I’ve learned that the human brain measures time through novelty and attention. When I’m fully engaged — traveling somewhere new, learning something challenging, or writing a story that excites me — time feels abundant. But when life slips into repetition, it compresses. It’s as if my brain takes fewer mental snapshots, so the movie of my life speeds up.

Science suggests that our perception of time changes because of the way our brains measure it against the span of our lives. When we’re young, a single year represents a large percentage of our total life — for a 10-year-old, it’s 10% of everything they’ve ever experienced. But as we grow older, each passing year becomes a smaller and smaller slice of the whole. By the time we reach 65, a year is barely more than 1% of our lived experience, and the future ahead feels shorter by comparison. This shrinking ratio makes time feel like it’s speeding up, even though the clock never actually changes — only our perspective does.

Even small, ordinary moments reveal this illusion. Waiting for a pot of water to boil can feel endless — but turn away, check a message, or flip through the news, and suddenly it’s boiling over. Focus stretches time. Distraction shrinks it.

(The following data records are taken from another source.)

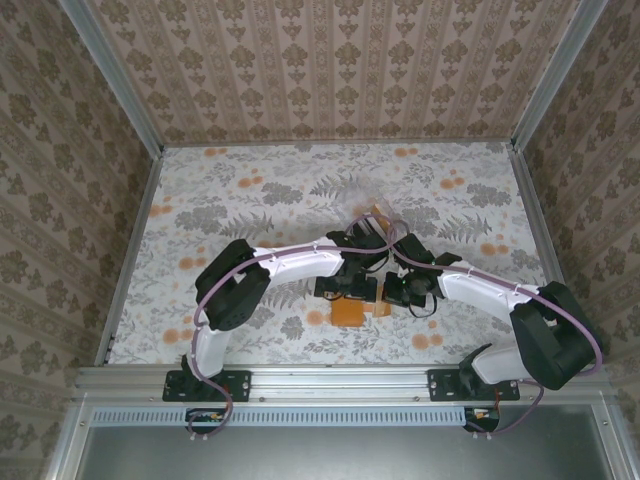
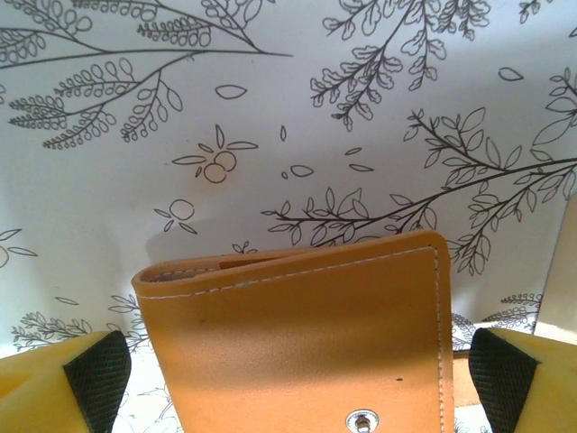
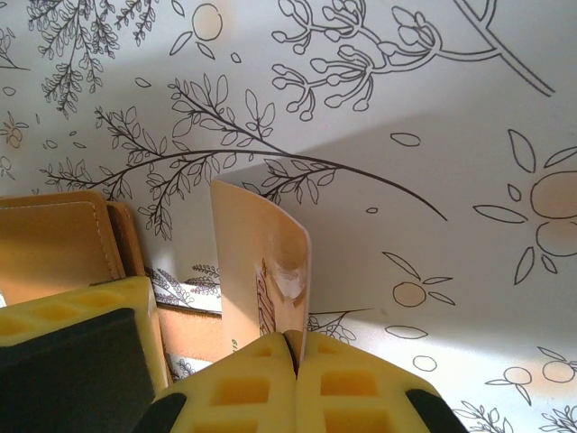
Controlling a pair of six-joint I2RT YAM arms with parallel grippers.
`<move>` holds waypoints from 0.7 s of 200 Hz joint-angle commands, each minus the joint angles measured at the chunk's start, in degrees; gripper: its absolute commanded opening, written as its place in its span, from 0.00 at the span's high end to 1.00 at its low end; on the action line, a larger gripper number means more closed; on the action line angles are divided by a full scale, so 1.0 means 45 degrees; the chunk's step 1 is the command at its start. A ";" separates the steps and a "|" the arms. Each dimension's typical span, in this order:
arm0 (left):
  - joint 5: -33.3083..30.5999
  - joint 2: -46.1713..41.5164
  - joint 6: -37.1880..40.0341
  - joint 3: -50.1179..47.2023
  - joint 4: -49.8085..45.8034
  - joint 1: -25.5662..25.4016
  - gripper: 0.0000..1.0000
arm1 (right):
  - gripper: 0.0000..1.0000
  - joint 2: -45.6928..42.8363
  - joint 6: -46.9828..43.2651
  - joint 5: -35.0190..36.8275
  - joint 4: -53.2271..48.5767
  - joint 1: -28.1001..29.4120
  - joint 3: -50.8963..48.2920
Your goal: Put the credit cards into the card holder
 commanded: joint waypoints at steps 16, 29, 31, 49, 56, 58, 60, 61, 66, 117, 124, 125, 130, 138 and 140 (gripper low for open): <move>0.0063 0.0096 -0.0341 -0.0370 -0.0330 0.0116 0.06 | 1.00 0.0381 0.0243 0.1231 -0.0456 -0.0028 -0.0504; -0.0001 0.0003 -0.0393 -0.0450 -0.0308 0.0150 0.10 | 1.00 0.0363 0.0243 0.1307 -0.0495 -0.0031 -0.0504; -0.0007 -0.0016 -0.0399 -0.0456 -0.0322 0.0144 0.10 | 1.00 0.0364 0.0243 0.1326 -0.0502 -0.0021 -0.0504; -0.0081 -0.0182 -0.0397 -0.0471 -0.0377 0.0135 0.16 | 1.00 0.0324 0.0277 0.1453 -0.0560 -0.0030 -0.0524; -0.0136 -0.0296 -0.0417 -0.0481 -0.0432 0.0116 0.17 | 1.00 0.0306 0.0282 0.1526 -0.0598 -0.0041 -0.0514; -0.0158 -0.0335 -0.0419 -0.0488 -0.0441 0.0126 0.17 | 1.00 0.0305 0.0282 0.1552 -0.0625 -0.0034 -0.0512; -0.0178 -0.0374 -0.0410 -0.0499 -0.0443 0.0128 0.18 | 1.00 0.0305 0.0282 0.1573 -0.0627 -0.0032 -0.0501; -0.0191 -0.0384 -0.0415 -0.0504 -0.0443 0.0132 0.18 | 1.00 0.0305 0.0282 0.1589 -0.0637 -0.0032 -0.0503; -0.0227 -0.0472 -0.0438 -0.0526 -0.0444 0.0125 0.18 | 1.00 0.0295 0.0272 0.1632 -0.0674 -0.0024 -0.0505; -0.0417 -0.1283 -0.0517 -0.0787 -0.0550 0.0117 0.22 | 1.00 0.0365 0.0302 0.1918 -0.0784 -0.0051 -0.0487; -0.0438 -0.1367 -0.0489 -0.0848 -0.0558 0.0132 0.22 | 1.00 0.0381 0.0292 0.1914 -0.0767 -0.0051 -0.0487; -0.0448 -0.1378 -0.0484 -0.0855 -0.0569 0.0124 0.22 | 1.00 0.0382 0.0297 0.1916 -0.0766 -0.0051 -0.0486; -0.0477 -0.1437 -0.0506 -0.0863 -0.0622 0.0129 0.22 | 1.00 0.0383 0.0292 0.1909 -0.0764 -0.0046 -0.0485; -0.0542 -0.1525 -0.0513 -0.0923 -0.0708 0.0116 0.22 | 1.00 0.0389 0.0302 0.1907 -0.0779 -0.0051 -0.0466; -0.0557 -0.1555 -0.0516 -0.0945 -0.0715 0.0121 0.22 | 1.00 0.0414 0.0302 0.1911 -0.0778 -0.0051 -0.0466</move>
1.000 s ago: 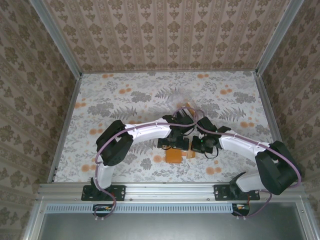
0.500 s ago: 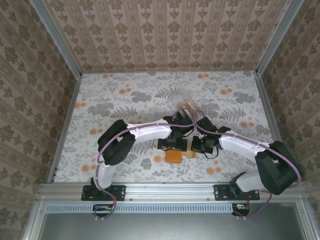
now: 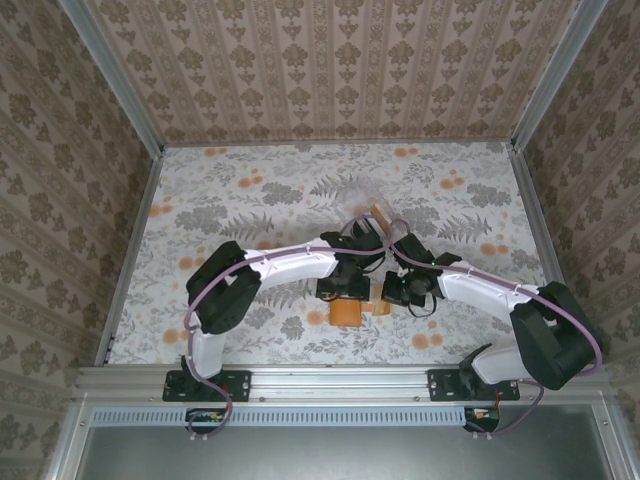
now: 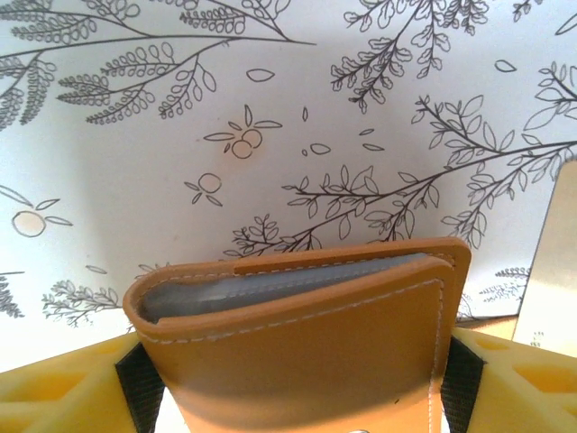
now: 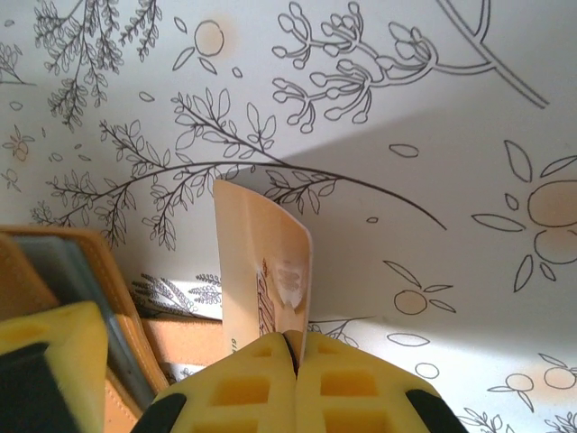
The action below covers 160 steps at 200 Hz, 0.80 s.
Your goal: Put the credit cards into the card holder
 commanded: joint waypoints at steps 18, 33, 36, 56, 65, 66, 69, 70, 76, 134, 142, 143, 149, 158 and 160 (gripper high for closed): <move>-0.0536 -0.0926 -0.0228 -0.0521 -0.0892 0.0161 0.21 | 1.00 0.0437 0.0112 0.1685 -0.0925 -0.0051 -0.0465; -0.0561 -0.1091 -0.0225 -0.0676 -0.0823 0.0191 0.21 | 1.00 0.0449 0.0112 0.1695 -0.0925 -0.0051 -0.0434; -0.0566 -0.1124 -0.0221 -0.0697 -0.0810 0.0184 0.21 | 1.00 0.0456 0.0098 0.1695 -0.0925 -0.0051 -0.0427; -0.0558 -0.1162 -0.0192 -0.0859 -0.0700 0.0249 0.21 | 1.00 0.0495 0.0092 0.1663 -0.0905 -0.0051 -0.0373; -0.0564 -0.1131 -0.0205 -0.0860 -0.0776 0.0273 0.22 | 1.00 0.0514 0.0093 0.1655 -0.0905 -0.0051 -0.0349; -0.0570 -0.1126 -0.0206 -0.0860 -0.0785 0.0282 0.22 | 1.00 0.0515 0.0093 0.1646 -0.0915 -0.0041 -0.0339; -0.0589 -0.1121 -0.0207 -0.0862 -0.0825 0.0291 0.22 | 1.00 0.0510 0.0083 0.1655 -0.0923 -0.0050 -0.0330; -0.0582 -0.1131 -0.0207 -0.0861 -0.0839 0.0282 0.22 | 1.00 0.0513 0.0078 0.1655 -0.0924 -0.0050 -0.0329; -0.0622 -0.1157 -0.0225 -0.0869 -0.0894 0.0310 0.24 | 1.00 0.0515 0.0073 0.1648 -0.0944 -0.0051 -0.0300; -0.1220 -0.2440 -0.0127 -0.1242 -0.1253 0.0381 0.39 | 1.00 0.0535 0.0091 0.1750 -0.1081 -0.0050 -0.0221; -0.1239 -0.2670 -0.0165 -0.1432 -0.1223 0.0423 0.43 | 1.00 0.0539 0.0091 0.1738 -0.1100 -0.0051 -0.0212; -0.1239 -0.2686 -0.0176 -0.1458 -0.1214 0.0436 0.43 | 1.00 0.0537 0.0092 0.1746 -0.1100 -0.0051 -0.0202; -0.1225 -0.2830 -0.0200 -0.1646 -0.1125 0.0482 0.46 | 1.00 0.0553 0.0083 0.1743 -0.1119 -0.0051 -0.0175; -0.1183 -0.3053 -0.0245 -0.1945 -0.0960 0.0548 0.52 | 1.00 0.0535 0.0093 0.1749 -0.1139 -0.0051 -0.0158; -0.1167 -0.3093 -0.0250 -0.2015 -0.0924 0.0571 0.53 | 1.00 0.0535 0.0093 0.1747 -0.1149 -0.0051 -0.0144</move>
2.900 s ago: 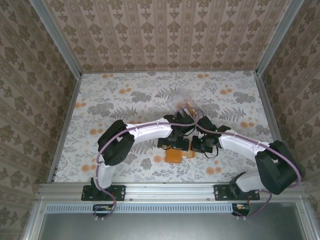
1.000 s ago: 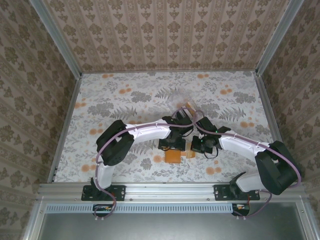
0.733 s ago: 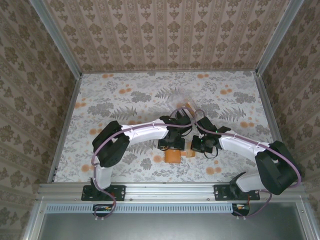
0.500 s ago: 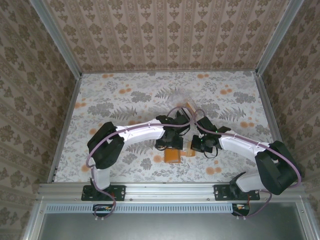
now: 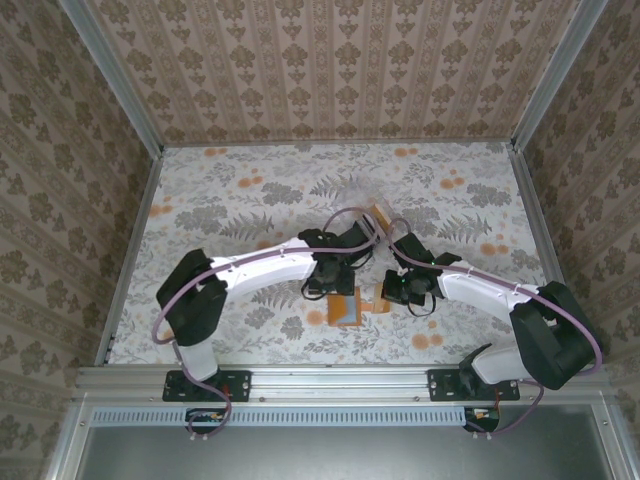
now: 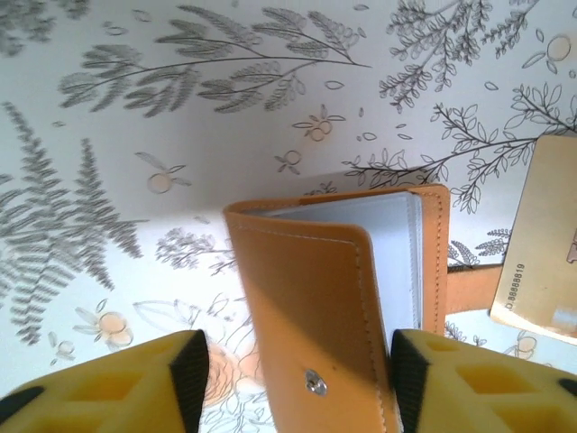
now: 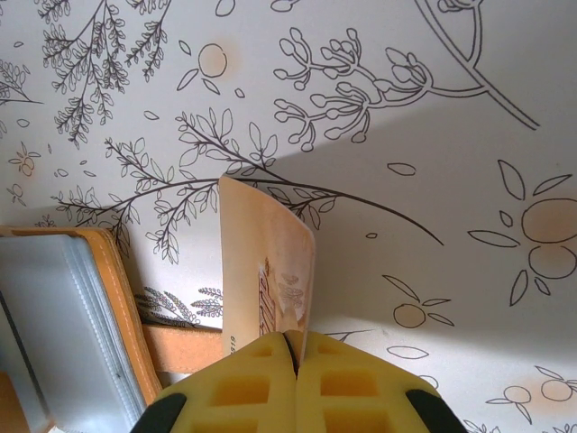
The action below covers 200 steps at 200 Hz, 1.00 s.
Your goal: Put the credit cards into the card holder
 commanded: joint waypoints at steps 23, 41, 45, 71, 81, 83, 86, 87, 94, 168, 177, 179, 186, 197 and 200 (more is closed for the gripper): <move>-0.0185 -0.0967 -0.0041 -0.1390 -0.0274 0.0523 0.65 | 1.00 0.0470 0.0049 0.1582 -0.1339 -0.0050 -0.0075; -0.0086 -0.1220 -0.0032 -0.1740 0.0086 0.0586 0.74 | 1.00 0.0416 0.0030 0.1536 -0.1403 -0.0050 0.0011; -0.0053 -0.1304 -0.0032 -0.1802 0.0182 0.0596 0.76 | 1.00 0.0388 0.0029 0.1537 -0.1421 -0.0051 0.0030; 0.0105 -0.1853 -0.0110 -0.2472 0.0958 0.0669 0.90 | 1.00 0.0281 0.0048 0.1513 -0.1461 -0.0051 0.0101; 0.0341 -0.2053 -0.0101 -0.2854 0.1536 0.0746 0.95 | 1.00 0.0256 0.0049 0.1459 -0.1460 -0.0051 0.0123; 0.0404 -0.2096 -0.0098 -0.2934 0.1678 0.0765 0.95 | 1.00 0.0256 0.0049 0.1449 -0.1446 -0.0051 0.0129; 0.0502 -0.2174 -0.0087 -0.3067 0.1900 0.0793 0.97 | 1.00 0.0256 0.0049 0.1410 -0.1457 -0.0051 0.0133; 0.0535 -0.2191 -0.0089 -0.3102 0.1966 0.0802 0.97 | 1.00 0.0256 0.0049 0.1401 -0.1459 -0.0051 0.0141; 0.0739 -0.2342 -0.0110 -0.3476 0.2580 0.0874 1.00 | 1.00 0.0256 0.0006 0.1314 -0.1461 -0.0051 0.0183; 0.2130 -0.2330 -0.0423 -0.4953 0.6842 0.1335 1.00 | 1.00 -0.2033 -0.1058 0.1060 -0.2435 -0.0360 0.1151; 0.2160 -0.2283 -0.0461 -0.4992 0.6985 0.1355 1.00 | 1.00 -0.2230 -0.1154 0.1187 -0.2703 -0.0436 0.1287; 0.2192 -0.2261 -0.0476 -0.5007 0.7015 0.1362 1.00 | 1.00 -0.2265 -0.1175 0.1220 -0.2768 -0.0455 0.1323; 0.2260 -0.2233 -0.0506 -0.5074 0.7153 0.1384 1.00 | 1.00 -0.2417 -0.1278 0.1278 -0.2926 -0.0478 0.1394; 0.2375 -0.2202 -0.0563 -0.5195 0.7414 0.1378 1.00 | 1.00 -0.2663 -0.1410 0.1295 -0.3034 -0.0529 0.1455; 0.2384 -0.2207 -0.0577 -0.5225 0.7480 0.1385 1.00 | 1.00 -0.2713 -0.1427 0.1286 -0.3045 -0.0538 0.1468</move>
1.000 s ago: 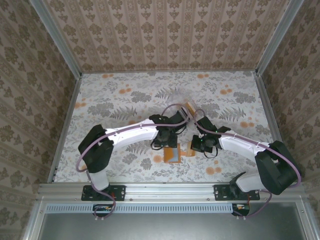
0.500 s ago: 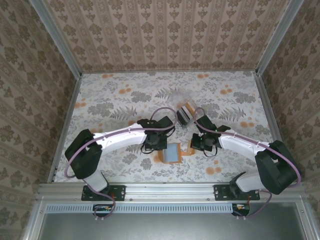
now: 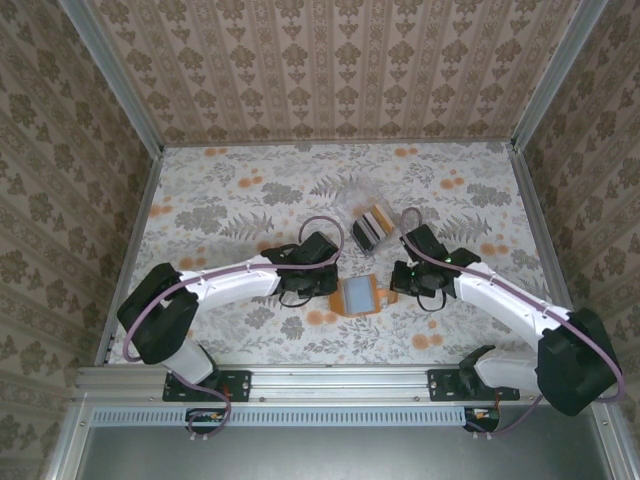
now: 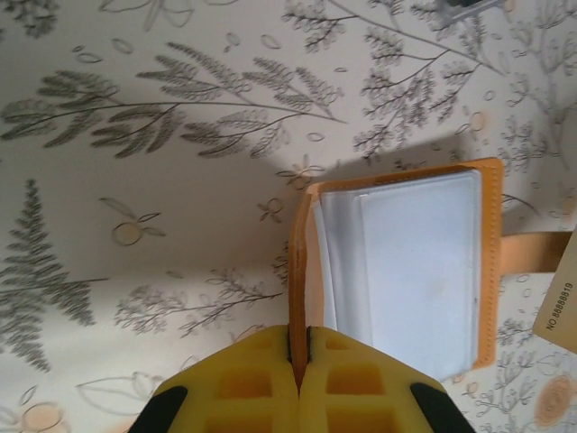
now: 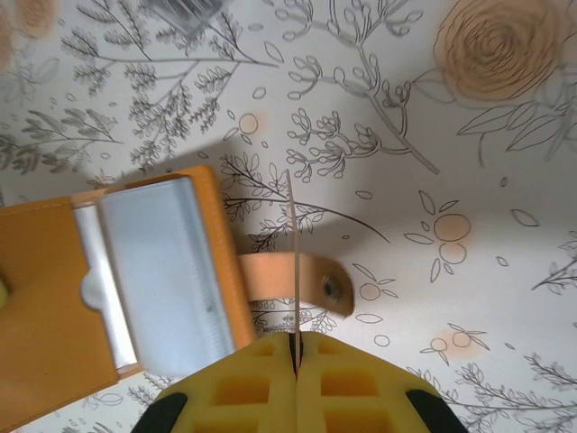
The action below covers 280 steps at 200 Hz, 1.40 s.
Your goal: Put the credit cards into the card holder
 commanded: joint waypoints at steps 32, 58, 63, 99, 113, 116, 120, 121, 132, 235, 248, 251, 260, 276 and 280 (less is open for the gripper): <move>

The same is true on a larger scale. When I’m bored or restless, time drags. When I’m inspired, it disappears. That’s why children seem to live in slow motion — their worlds are new, filled with discovery. As adults, we live faster not because we’re busier, but because we’ve stopped noticing.

So, do I need more time? No. What I need is to be more awake within the time I already have. To notice it. To respect it. To make it matter.
I don’t want endless time — I want meaningful time. I want moments that leave an imprint, that feel alive and remembered.

Time doesn’t fly. We do.
And when we learn to see it differently — when we stop chasing it and start honoring it — every minute becomes enough.